Dawn of the Dead
- Cover art by John H. Butterfield
- Designers: John Butterfield
- Illustrators: John Butterfield, Redmond A. Simonsen
- Publishers: Simulations Publications Inc.
- Publication: 1981
- Genres: Zombie apocalypse

= Dawn of the Dead (game) =

Board game

Dawn of the Dead is a science fiction board wargame published by Simulations Publications, Inc. (SPI) in 1981 that is based on the zombie film first released in 1978, Dawn of the Dead.

==Gameplay==
Dawn of the Dead is a two-player game set in a shopping mall on the day after a zombie apocalypse. One player controls four humans — two SWAT team members armed with M16 rifles and a man and woman armed with pistols — trapped in the mall and surrounded by zombies. The other player controls the zombies that try to either kill the humans, or infect them, causing the humans to become zombies themselves.

The humans start in different areas of the mall and must first link up in order to survive. Their advantages in combat are their relatively high speed and their firearms. Zombies move slowly and have less combat ability, but can go berserk, which increases their combat strength; this may cause one or more of the humans to panic, ending the panicked character's weapon fire for the rest of the turn. The zombie player can also "hide" up to five zombies to ambush unwary humans.

The game comes with a rulebook, an 11" x 17" map of the mall, and counters representing four humans and fifty zombies. The rules also include a solitaire game.

===Victory conditions===
The human player wins if the human team can arm the civilians with hunting rifles, lock all the mall doors to prevent new zombies from entering, and then kill all the zombies left in the mall.

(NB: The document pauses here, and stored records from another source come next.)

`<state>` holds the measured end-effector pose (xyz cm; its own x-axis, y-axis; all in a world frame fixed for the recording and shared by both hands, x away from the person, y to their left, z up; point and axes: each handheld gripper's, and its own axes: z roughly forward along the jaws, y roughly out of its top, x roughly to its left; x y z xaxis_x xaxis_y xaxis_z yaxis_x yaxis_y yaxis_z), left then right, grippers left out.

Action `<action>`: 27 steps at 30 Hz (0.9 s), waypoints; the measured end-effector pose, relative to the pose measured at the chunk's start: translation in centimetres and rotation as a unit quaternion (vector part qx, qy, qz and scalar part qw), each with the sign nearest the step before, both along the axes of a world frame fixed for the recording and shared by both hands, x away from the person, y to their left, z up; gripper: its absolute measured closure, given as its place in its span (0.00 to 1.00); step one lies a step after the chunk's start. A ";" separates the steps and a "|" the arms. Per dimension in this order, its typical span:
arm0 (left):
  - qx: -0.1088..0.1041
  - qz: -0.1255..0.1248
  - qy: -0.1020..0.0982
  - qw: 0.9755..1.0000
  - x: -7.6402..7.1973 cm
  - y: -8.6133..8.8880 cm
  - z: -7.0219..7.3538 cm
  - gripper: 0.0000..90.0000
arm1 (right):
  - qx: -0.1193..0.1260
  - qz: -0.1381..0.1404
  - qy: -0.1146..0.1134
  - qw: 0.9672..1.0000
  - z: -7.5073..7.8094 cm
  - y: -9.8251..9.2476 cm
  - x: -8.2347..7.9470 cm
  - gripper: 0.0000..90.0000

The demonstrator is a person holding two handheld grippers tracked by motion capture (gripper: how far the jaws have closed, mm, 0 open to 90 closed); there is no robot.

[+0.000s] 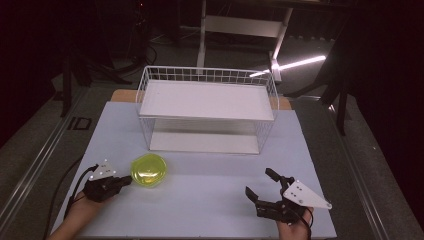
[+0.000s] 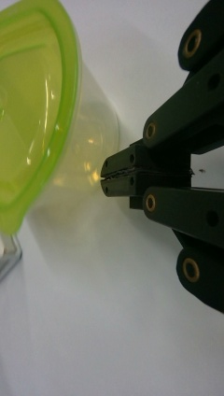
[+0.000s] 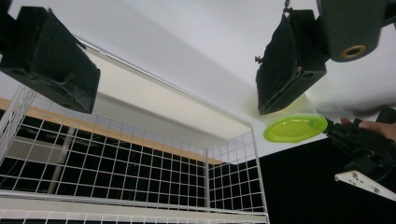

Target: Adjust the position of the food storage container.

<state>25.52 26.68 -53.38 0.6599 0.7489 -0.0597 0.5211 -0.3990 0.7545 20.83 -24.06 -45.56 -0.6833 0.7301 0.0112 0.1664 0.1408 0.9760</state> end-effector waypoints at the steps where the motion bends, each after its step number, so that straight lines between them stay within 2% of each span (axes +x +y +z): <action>1: 0.005 -0.002 -0.003 1.000 0.0 -0.3 0.0 1.00 | 0.000 0.000 0.000 1.000 0.0 0.0 0.0 0.15; 5: -0.004 -0.011 0.001 1.000 0.4 -1.3 0.1 1.00 | 0.002 0.001 0.002 1.000 0.0 0.0 -0.1 0.15; 10: -0.005 -0.026 -0.001 1.000 0.9 -3.0 0.2 1.00 | 0.000 0.004 0.000 1.000 0.0 0.0 -0.1 0.15; 15: -0.003 -0.051 0.008 0.999 1.3 -5.5 -0.2 1.00 | 0.001 0.005 0.001 1.000 0.1 0.0 -0.1 0.15; 18: -0.004 -0.059 0.010 0.998 1.1 -6.3 -0.3 1.00 | 0.003 0.005 0.001 1.000 0.1 -0.1 -0.1 0.15; 20: 0.002 -0.057 0.015 0.998 0.9 -6.4 -0.3 1.00 | 0.003 0.005 0.000 1.000 0.0 -0.2 -0.1 0.15; 22: 0.003 -0.056 0.012 0.998 0.7 -6.1 -0.3 1.00 | 0.006 0.008 -0.003 1.000 0.1 -0.2 -0.2 0.15; 27: 0.002 -0.027 0.004 1.000 1.4 -4.5 0.0 1.00 | 0.002 0.012 -0.004 1.000 0.1 0.0 -0.2 0.15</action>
<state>26.91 22.21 -53.34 0.6988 0.7126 -0.0624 0.5045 -0.4292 0.7492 20.63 -24.09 -45.44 -0.7004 0.7137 0.0084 0.1554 0.1410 0.9777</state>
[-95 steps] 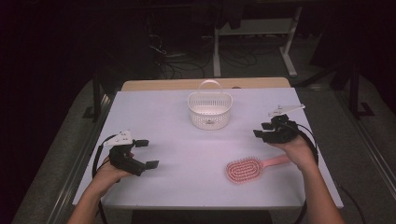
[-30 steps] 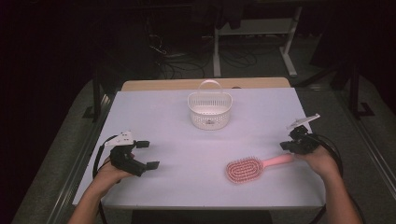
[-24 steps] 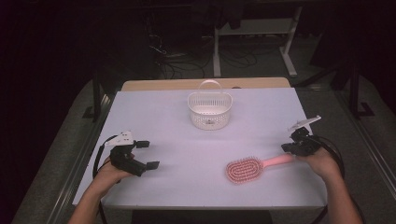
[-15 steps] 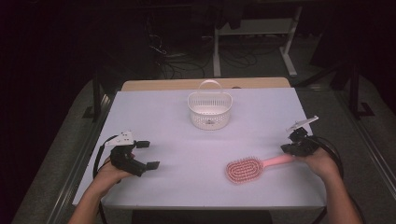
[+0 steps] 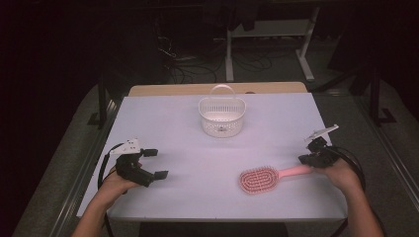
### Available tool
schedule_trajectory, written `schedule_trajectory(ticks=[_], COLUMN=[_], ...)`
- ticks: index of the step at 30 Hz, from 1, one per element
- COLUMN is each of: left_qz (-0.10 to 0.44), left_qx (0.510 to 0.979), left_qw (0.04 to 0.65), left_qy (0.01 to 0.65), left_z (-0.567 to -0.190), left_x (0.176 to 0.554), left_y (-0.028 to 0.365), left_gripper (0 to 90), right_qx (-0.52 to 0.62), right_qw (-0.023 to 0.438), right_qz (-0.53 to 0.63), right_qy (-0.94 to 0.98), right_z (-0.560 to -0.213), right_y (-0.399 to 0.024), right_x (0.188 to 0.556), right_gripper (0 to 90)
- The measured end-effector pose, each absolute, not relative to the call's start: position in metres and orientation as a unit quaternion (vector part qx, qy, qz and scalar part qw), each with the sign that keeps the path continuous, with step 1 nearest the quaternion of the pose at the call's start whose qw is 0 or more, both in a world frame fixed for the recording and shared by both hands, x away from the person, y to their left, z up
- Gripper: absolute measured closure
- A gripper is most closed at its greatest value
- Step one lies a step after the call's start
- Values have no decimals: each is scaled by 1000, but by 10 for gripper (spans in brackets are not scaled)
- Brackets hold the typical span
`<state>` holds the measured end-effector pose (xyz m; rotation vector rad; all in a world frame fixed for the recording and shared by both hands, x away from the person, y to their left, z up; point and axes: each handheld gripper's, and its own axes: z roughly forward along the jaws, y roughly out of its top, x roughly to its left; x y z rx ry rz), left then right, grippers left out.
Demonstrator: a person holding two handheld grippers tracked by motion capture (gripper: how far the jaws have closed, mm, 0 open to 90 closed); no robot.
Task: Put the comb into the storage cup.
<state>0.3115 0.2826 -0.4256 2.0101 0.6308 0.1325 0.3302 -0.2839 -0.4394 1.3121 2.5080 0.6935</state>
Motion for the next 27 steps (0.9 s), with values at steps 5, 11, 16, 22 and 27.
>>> schedule_trajectory(ticks=[5, 11, 16, 22, 27], left_qz=[53, 54, 53, 53, 52], left_qx=[829, 830, 830, 831, 831], left_qw=[493, 492, 492, 491, 491], left_qy=[259, 259, 258, 257, 257], left_z=[-426, -426, -426, -426, -426], left_x=[311, 311, 311, 310, 310], left_y=[282, 281, 281, 280, 280], left_gripper=[5, 5, 5, 5, 5], right_qx=[448, 448, 446, 443, 440], right_qw=[113, 112, 113, 109, 108], right_qz=[233, 234, 231, 228, 228], right_qy=[856, 856, 858, 860, 861], right_z=[-439, -440, -440, -441, -442], right_y=[-285, -288, -288, -287, -287], right_x=[326, 317, 308, 297, 290], right_gripper=[891, 891, 891, 891, 890])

The zombie player wins if three of the humans are killed or infected; this requirement is reduced to only two humans if one of the victims is the woman.

==Publication history==
In 1980, SPI was one of the two largest wargame publishers in North America, but the wargame market abruptly began to soften, and SPI tried to pivot to licensed board games. They first produced The Big Red One, a licensed game based on the movie of the same name. The Dallas role-playing game, based on the popular television series, was much less successful. In 1981, SPI tried again, acquiring the board game license for the film Dawn of the Dead. John Butterfield designed the game as well as the box cover art, and it was released by SPI in 1981.

==Reception==
In the June 1981 edition of The Space Gamer (Issue No. 40), Steve Jackson questioned the game balance, which seemed to favor the human player, both in terms of enjoyment and in winning the game: "Dawn of the Dead would be worth the money to somebody who liked the movie. It also plays much better as a solitaire; in a two-player game, the zombie player will feel like a zombie himself before the game is over. If zombie movement had been slightly higher, or if normal zombies had been allowed to stack, it could have been more interesting and better balanced. As is ... pretty counters, but nice try."

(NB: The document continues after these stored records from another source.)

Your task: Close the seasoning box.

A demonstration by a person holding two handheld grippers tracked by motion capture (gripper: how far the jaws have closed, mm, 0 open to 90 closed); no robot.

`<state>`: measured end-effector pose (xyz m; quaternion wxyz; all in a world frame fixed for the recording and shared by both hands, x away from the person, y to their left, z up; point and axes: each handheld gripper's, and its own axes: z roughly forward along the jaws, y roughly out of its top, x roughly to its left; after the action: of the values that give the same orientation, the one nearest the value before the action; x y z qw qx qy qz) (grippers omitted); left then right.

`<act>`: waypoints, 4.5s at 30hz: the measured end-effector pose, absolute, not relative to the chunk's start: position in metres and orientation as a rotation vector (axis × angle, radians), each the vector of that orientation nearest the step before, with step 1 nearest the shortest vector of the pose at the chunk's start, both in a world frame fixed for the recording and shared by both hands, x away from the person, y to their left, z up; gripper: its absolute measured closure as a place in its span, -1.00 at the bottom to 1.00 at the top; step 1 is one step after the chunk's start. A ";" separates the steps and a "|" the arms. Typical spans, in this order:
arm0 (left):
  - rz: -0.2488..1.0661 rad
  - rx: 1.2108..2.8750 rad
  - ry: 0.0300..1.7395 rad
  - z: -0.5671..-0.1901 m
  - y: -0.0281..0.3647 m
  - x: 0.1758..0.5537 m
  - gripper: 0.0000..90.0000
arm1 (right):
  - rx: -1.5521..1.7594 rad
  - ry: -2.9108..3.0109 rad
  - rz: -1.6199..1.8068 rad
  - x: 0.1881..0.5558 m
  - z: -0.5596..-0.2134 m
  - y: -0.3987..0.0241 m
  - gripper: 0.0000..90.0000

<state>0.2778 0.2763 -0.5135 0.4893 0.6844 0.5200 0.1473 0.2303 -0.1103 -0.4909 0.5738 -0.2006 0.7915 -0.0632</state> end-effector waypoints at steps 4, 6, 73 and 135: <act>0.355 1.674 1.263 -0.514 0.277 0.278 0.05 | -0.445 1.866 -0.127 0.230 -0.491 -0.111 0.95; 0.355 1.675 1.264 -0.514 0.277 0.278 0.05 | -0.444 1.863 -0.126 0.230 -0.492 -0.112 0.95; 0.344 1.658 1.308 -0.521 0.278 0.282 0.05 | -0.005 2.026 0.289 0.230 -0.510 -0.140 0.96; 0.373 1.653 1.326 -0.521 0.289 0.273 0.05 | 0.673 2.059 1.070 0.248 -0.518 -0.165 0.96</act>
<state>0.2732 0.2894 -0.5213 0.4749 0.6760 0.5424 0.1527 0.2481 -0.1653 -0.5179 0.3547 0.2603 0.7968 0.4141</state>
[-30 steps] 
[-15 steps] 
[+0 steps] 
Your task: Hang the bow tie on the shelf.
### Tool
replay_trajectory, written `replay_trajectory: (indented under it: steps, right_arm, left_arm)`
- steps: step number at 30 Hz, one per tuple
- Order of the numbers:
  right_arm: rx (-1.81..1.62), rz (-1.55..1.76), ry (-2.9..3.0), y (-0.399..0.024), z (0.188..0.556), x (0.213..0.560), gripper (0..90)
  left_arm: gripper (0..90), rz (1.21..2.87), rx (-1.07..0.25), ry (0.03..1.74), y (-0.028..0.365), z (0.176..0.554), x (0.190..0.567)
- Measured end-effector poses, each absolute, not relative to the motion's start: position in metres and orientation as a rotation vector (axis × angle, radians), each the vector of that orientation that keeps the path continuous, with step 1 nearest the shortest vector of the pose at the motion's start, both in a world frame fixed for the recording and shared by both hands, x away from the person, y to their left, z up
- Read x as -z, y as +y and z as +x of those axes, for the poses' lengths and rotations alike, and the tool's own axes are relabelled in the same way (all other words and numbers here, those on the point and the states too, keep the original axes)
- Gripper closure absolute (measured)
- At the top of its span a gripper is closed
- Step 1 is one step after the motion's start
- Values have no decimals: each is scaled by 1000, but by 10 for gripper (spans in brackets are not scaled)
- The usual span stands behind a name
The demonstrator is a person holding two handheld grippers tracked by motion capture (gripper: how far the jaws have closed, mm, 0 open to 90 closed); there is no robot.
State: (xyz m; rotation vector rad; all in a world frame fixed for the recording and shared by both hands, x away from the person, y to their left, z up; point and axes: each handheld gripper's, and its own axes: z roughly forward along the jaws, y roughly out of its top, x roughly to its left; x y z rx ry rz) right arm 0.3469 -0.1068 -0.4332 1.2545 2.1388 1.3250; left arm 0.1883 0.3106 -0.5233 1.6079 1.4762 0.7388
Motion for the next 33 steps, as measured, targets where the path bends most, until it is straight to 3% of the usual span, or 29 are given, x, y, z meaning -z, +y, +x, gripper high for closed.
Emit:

In the December 1981 edition of Dragon (Issue 56), Tony Watson also found the game tilted in the humans' favor: "The game is fast-paced and a fair amount of fun, despite its decidedly macabre nature. It is definitely more fun for the human player, who can run around and blast away at the hapless monsters. The zombie player has to win early, while he has the humans separated and boxed into a corner. If the humans can link up into pairs and get into the open, they can use their high movement values to run up, zap a couple of zombies, and retreat into relative safety. This perhaps is the game’s greatest flaw."